TASK STATEMENT | Report each line of the listing that carries the word "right".

DATA SHOWN |

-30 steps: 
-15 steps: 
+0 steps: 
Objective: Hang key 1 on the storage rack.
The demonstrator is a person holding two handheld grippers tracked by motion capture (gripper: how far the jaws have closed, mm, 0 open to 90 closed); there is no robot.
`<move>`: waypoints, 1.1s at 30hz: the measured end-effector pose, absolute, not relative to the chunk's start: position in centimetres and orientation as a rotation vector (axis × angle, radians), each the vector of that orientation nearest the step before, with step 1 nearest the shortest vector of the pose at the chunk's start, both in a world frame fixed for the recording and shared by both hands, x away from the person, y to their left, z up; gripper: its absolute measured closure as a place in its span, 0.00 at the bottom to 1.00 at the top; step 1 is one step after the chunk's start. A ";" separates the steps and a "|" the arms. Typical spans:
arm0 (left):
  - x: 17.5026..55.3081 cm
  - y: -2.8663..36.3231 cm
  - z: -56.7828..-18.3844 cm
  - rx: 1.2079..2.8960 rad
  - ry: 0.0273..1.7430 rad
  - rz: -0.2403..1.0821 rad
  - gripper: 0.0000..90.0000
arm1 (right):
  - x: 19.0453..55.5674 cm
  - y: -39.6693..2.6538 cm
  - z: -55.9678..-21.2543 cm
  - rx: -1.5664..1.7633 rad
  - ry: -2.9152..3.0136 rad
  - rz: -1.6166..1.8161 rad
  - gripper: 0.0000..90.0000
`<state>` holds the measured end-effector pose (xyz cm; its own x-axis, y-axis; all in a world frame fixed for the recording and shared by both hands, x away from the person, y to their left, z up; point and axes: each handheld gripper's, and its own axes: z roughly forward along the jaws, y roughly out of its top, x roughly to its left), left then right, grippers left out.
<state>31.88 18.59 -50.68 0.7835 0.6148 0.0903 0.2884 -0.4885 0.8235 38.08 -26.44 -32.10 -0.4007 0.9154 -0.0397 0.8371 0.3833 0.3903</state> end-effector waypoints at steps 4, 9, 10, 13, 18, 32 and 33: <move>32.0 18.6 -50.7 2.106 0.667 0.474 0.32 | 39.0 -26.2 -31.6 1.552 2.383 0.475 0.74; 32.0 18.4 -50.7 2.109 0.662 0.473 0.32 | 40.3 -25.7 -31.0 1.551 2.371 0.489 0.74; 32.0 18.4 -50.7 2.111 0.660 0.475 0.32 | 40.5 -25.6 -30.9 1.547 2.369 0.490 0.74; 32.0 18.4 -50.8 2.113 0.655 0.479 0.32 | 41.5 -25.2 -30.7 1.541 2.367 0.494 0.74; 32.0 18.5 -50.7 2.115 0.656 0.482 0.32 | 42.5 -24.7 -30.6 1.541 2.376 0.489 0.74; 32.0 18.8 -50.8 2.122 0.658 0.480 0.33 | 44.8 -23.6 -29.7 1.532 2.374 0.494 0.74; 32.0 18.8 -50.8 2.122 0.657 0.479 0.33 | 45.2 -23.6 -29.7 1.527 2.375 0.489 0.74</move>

PROBLEM SOLUTION |
arm1 (right):
`<state>` holds the measured end-effector pose (xyz cm; its own x-axis, y-axis; all in a world frame fixed for the recording and shared by both hands, x away from the person, y to their left, z up; point and axes: each handheld gripper's, and its own axes: z roughly forward along the jaws, y roughly out of its top, x roughly to its left), left then right, grippers left out.

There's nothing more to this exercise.